Shalaby turned on her like a lion, and would have slapped her across the face were he not so shocked. He could barely process everything he’d heard. No one had attacked Mahfouz’s story before; the whole town remembered him proudly and considered him a hero for God and the Gate. People began to call Mahfouz’s mother “Mother of the Hero,” even “Mother of the Martyr,” and she’d quickly adopted her new name. Shalaby spoke about Mahfouz every chance he got. “Oh, bless him,” some would say; others would offer to help his family, and others shared his grief for his cousin. Still others praised Mahfouz’s courage, bravery, and willingness for self-sacrifice, and some even cursed the men who had hounded him. But this woman standing before him understood nothing. Was she so ignorant that she didn’t know the difference between a filthy criminal and an honorable man? Even if Mahfouz had made a little mistake here or there, he didn’t endanger the country or its people like those rioters did. He’d sacrificed his life for it, and he was brave, maybe braver than all the other guards put together. He’d been a real man, while the man he’d killed — probably without even intending to — had been just a troublemaker, a saboteur, out to frighten people and make their lives more difficult than they already were. That man had ground the country to a halt, he and others who shut down the streets while so many honorable citizens were just trying to earn their daily bread. All of Shalaby’s cousins, and everyone he knew, had come home to the village and were now unemployed.

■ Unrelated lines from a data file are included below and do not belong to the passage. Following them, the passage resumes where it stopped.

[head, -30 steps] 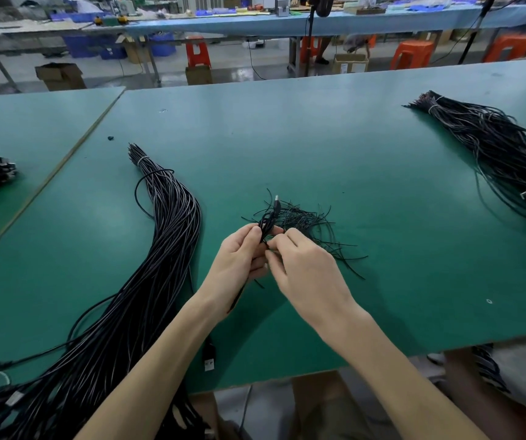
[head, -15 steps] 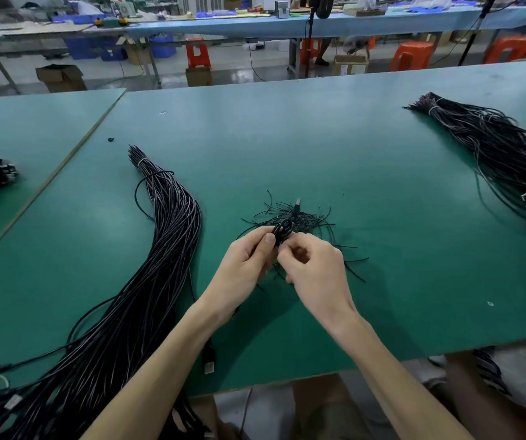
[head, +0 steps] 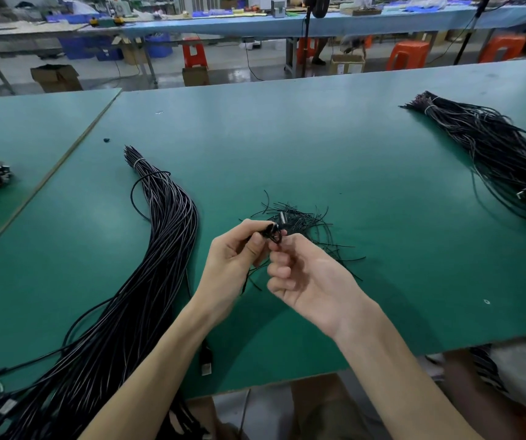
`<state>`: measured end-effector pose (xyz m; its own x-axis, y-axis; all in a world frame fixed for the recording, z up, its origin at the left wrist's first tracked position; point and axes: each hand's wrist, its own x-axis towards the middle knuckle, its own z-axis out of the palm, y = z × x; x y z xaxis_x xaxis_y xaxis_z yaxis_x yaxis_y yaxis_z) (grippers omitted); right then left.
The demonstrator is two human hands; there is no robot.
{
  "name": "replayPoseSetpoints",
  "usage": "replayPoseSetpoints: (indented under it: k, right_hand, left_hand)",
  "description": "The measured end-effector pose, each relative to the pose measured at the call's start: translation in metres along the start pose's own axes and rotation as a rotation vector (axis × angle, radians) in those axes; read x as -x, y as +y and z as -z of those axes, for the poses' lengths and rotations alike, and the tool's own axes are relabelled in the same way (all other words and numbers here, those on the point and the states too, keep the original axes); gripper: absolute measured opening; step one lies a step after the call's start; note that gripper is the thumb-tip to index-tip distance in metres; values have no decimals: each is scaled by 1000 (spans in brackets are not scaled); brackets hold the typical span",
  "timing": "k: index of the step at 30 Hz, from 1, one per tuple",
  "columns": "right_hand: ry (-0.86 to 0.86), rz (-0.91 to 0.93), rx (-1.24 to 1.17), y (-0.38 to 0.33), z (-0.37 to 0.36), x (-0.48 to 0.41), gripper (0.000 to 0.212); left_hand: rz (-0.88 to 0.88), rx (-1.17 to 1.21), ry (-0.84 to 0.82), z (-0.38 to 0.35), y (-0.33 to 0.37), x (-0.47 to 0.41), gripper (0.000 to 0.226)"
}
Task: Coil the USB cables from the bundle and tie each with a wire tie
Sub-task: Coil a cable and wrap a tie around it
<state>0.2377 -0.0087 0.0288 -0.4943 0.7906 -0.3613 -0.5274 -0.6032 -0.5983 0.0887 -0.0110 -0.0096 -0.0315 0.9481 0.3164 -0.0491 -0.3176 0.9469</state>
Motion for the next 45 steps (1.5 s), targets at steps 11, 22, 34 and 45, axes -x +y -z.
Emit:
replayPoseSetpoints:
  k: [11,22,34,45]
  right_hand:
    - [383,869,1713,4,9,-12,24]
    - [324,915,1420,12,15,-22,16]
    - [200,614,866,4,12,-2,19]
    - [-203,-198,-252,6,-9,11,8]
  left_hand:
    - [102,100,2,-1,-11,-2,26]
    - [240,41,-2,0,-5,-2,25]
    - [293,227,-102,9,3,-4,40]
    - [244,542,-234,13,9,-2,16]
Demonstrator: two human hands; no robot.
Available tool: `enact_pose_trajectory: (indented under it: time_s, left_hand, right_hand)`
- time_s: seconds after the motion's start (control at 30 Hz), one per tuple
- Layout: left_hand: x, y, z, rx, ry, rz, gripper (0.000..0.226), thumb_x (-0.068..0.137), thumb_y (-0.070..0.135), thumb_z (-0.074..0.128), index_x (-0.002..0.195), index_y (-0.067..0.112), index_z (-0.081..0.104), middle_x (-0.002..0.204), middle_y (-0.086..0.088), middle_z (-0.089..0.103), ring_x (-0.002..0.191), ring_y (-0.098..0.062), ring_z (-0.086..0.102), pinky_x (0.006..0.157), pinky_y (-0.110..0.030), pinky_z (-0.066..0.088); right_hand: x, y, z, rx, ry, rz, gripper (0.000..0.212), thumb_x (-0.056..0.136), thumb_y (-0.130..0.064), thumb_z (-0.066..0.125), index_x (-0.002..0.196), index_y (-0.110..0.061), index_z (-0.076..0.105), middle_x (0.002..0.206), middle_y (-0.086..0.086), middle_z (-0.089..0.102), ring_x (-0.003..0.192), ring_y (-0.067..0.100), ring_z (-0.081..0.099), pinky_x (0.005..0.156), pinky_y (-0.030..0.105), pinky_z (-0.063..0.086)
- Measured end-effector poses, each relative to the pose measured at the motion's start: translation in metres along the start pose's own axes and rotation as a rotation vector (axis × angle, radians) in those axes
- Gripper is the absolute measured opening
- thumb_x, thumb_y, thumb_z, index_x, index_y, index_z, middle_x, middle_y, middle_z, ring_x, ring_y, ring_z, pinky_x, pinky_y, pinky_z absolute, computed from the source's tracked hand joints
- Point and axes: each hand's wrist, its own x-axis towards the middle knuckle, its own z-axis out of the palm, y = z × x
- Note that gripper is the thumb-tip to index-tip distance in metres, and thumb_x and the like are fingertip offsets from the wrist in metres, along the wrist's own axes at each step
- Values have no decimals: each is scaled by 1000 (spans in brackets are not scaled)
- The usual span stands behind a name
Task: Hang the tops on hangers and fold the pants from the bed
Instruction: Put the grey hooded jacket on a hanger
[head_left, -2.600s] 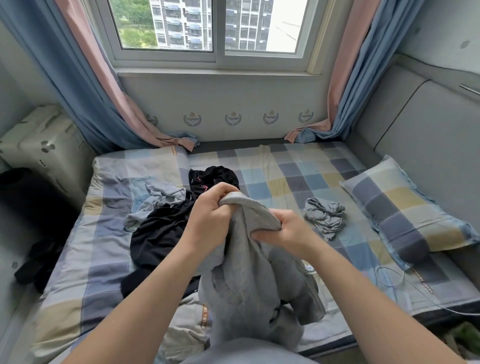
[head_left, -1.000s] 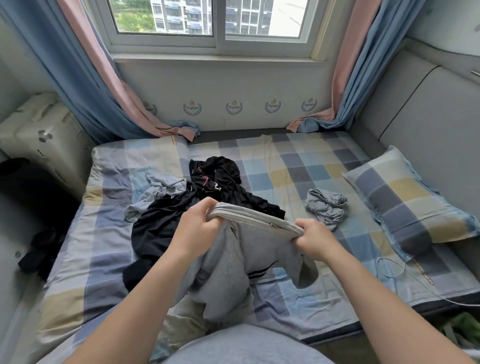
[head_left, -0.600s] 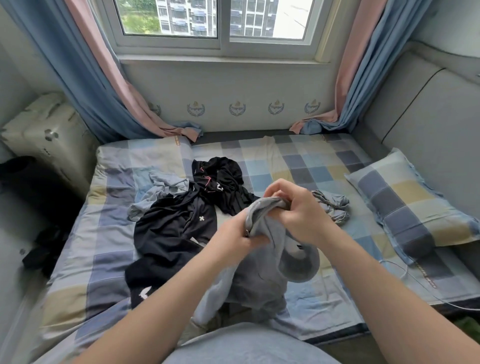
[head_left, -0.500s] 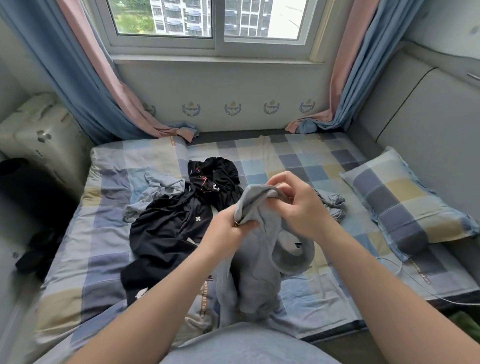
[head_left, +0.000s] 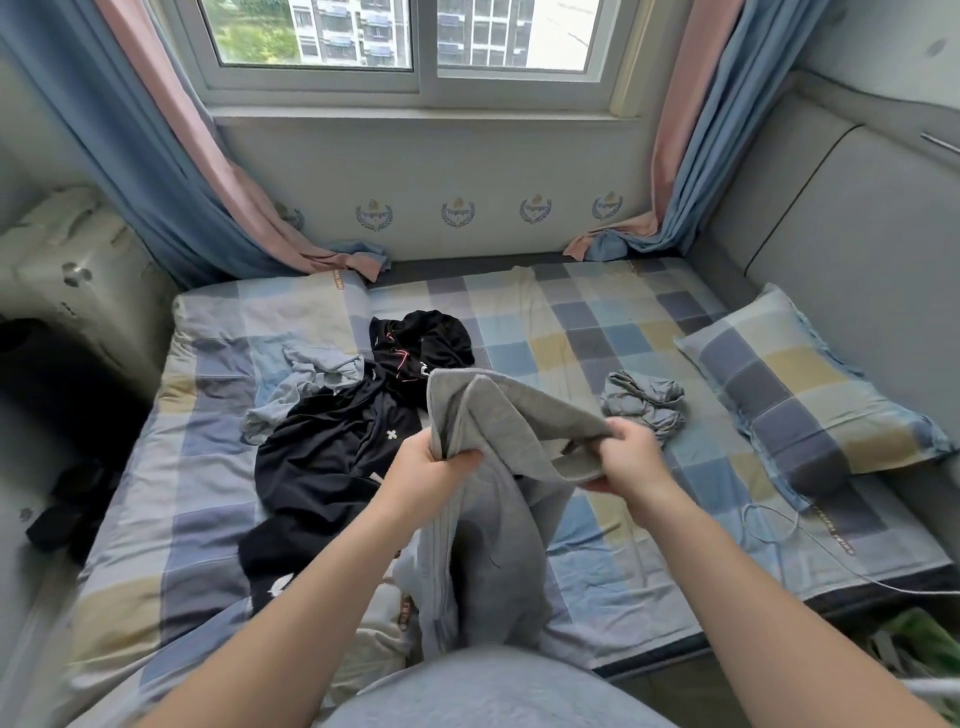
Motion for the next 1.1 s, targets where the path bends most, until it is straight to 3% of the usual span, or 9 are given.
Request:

If he’d been in Mahfouz’s shoes, he would’ve done what Mahfouz had done and more, and if Ines had been defending the nation in his place, she’d know how to obey orders. She would’ve learned that when you’re given an order there’s no discussion, no question, and barely enough time to carry it out — and even if there were time, the Commander wouldn’t let you waste it with stupid questions. If he’d ever heard the things she said from one of his men, he would teach him a thing or two and then lock him up. If this woman had any honor, she would know that to obey your Commander was to obey God, and that insubordination was a sin greater than any mortal could bear and would lead to her own demise. But she was probably corrupt, morally and otherwise — no scruples, no religion, not even wearing a respectable headscarf; he could see a strand of hair hanging down beneath that pitiful scrap of fabric on her head. Yes, she was definitely one of the people the Commander had warned him about, just talking to her was dangerous, she might mess with his mind, try to brainwash him. If she wasn’t one of them, why was she defending them and insulting his cousin, why was she happy that he was dead? She wouldn’t agree that Mahfouz was a martyr, didn’t think his family deserved to be compensated or that he was worth anything at all. It was possible that she had participated in the Disgraceful Events, too; he’d heard rumors that there were women saboteurs.